[TASK DETAILS]
Please copy the data below exactly; none of the pictures in it belong in the copy.

DATA EXTRACT: Begin

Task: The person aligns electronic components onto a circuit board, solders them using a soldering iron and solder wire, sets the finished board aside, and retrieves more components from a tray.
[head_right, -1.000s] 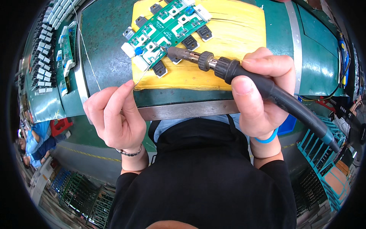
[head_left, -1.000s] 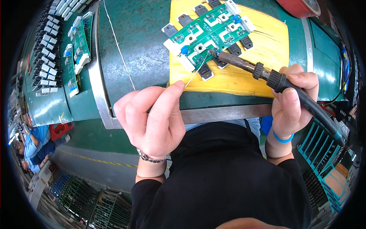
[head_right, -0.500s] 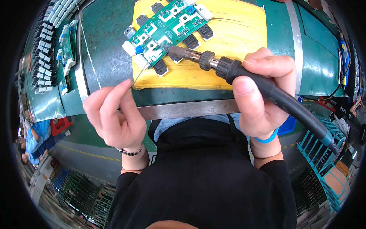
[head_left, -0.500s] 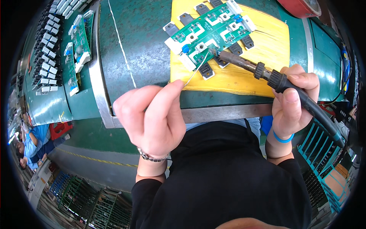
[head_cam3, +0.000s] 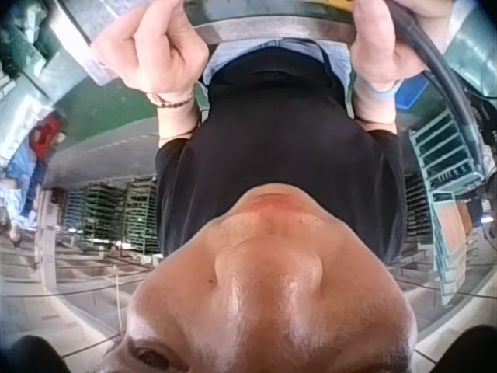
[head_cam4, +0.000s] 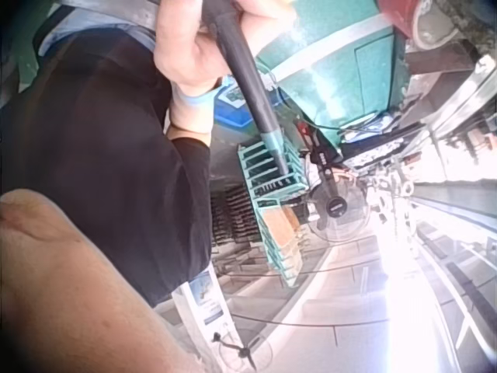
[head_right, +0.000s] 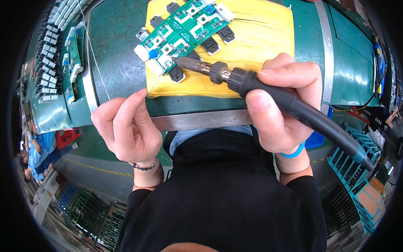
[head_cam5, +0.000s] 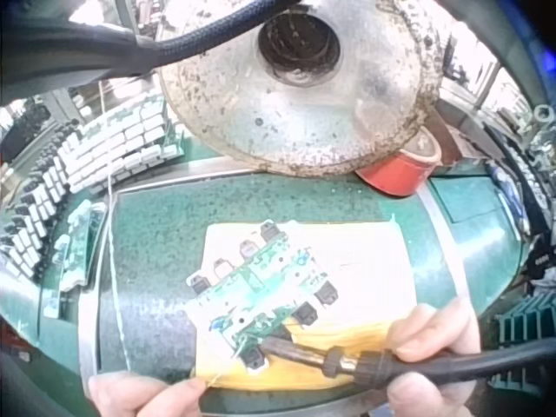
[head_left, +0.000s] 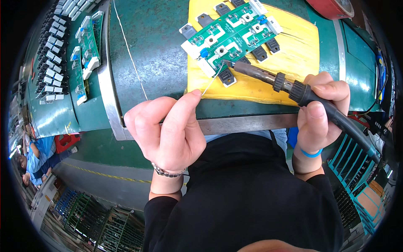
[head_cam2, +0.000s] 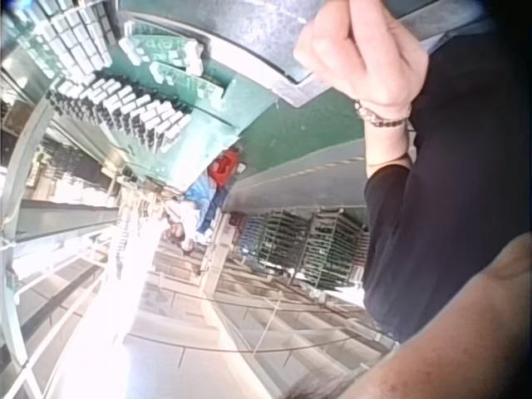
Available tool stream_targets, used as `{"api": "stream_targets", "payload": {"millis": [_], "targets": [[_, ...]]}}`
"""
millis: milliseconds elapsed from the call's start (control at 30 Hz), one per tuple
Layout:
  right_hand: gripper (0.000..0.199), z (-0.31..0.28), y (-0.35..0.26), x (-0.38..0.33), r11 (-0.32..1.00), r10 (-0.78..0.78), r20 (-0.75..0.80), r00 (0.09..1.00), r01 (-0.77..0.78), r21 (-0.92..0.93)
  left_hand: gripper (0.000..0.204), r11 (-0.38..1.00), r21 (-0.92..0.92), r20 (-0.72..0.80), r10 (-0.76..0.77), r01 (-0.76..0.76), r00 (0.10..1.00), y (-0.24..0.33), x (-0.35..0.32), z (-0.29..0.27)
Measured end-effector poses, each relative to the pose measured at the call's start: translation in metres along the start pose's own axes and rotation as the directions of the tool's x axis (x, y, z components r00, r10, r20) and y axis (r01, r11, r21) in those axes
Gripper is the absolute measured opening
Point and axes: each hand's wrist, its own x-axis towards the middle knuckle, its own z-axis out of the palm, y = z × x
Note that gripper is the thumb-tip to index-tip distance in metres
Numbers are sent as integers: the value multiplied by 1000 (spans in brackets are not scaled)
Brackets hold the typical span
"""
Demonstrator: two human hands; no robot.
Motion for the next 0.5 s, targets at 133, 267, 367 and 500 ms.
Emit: {"api": "stream_targets", "payload": {"millis": [133, 267, 367, 500], "targets": [[26, 3, 0, 1, 999, 10, 11, 1000, -9, -37, 16, 1000, 21, 15, -4, 4, 1000, 0, 0, -1], [26, 4, 0, 1, 999, 17, -2, 1000, -17, -32, 16, 1000, 26, 8, 2, -3, 1000, 0, 1, 1], [27, 4, 0, 0, 999, 17, -6, 1000, -17, -31, 15, 999, 37, 12, 0, 0, 1000, 0, 1, 0], [27, 3, 0, 1, 999, 9, 13, 1000, -8, -37, 16, 999, 41, 14, 4, -5, 1000, 1, 0, -2]]}}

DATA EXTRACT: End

[OUTPUT OF THE TASK]
Task: The person aligns electronic components onto a circuit board, solders them using a soldering iron and solder wire, sets the finished board aside, and retrieves more components from a tray.
[head_right, -1.000s] 
[head_left, -1.000s] 
[head_right, -0.500s] 
[head_left, -0.500s] 
[head_cam3, +0.000s] 
[head_cam4, +0.000s] 
[head_right, +0.000s] 
[head_cam5, +0.000s] 
[head_left, +0.000s] 
[head_cam2, +0.000s] 
Available tool stream_targets, used as `{"api": "stream_targets", "payload": {"millis": [_], "targets": [[_, ...]]}}`
"""
millis: milliseconds elapsed from the call's start (control at 30 Hz), one per tuple
Layout:
  right_hand: gripper (0.000..0.199), z (-0.31..0.28), y (-0.35..0.26), x (-0.38..0.33), r11 (-0.32..1.00), r10 (-0.78..0.78), r20 (-0.75..0.80), r00 (0.09..1.00), r01 (-0.77..0.78), r21 (-0.92..0.93)
  left_hand: gripper (0.000..0.204), r11 (-0.38..1.00), r21 (-0.92..0.92), r20 (-0.72..0.80), r10 (-0.76..0.77), r01 (-0.76..0.76), r00 (0.10..1.00), y (-0.24..0.33), x (-0.35..0.32), z (-0.29..0.27)
Measured end-effector poses, each relative to the pose measured at the call's start: translation in metres along the start pose's own axes and rotation as the directions of the tool's x axis (x, y, z components r00, r10, r20) and y axis (r01, r11, r21) in those axes
Gripper is the absolute measured opening
Point and axes: each hand's wrist, its own x-axis towards the middle knuckle, its own z-axis out of the palm, y = z × x
Note that gripper is the thumb-tip to index-tip distance in metres
Numbers are sent as integers: the value multiplied by 1000 (spans in brackets are not scaled)
Brackets hold the typical span
"""
Demonstrator: two human hands; no robot.
Motion for the next 0.5 s, targets at 133, 267, 367 and 500 ms.
Emit: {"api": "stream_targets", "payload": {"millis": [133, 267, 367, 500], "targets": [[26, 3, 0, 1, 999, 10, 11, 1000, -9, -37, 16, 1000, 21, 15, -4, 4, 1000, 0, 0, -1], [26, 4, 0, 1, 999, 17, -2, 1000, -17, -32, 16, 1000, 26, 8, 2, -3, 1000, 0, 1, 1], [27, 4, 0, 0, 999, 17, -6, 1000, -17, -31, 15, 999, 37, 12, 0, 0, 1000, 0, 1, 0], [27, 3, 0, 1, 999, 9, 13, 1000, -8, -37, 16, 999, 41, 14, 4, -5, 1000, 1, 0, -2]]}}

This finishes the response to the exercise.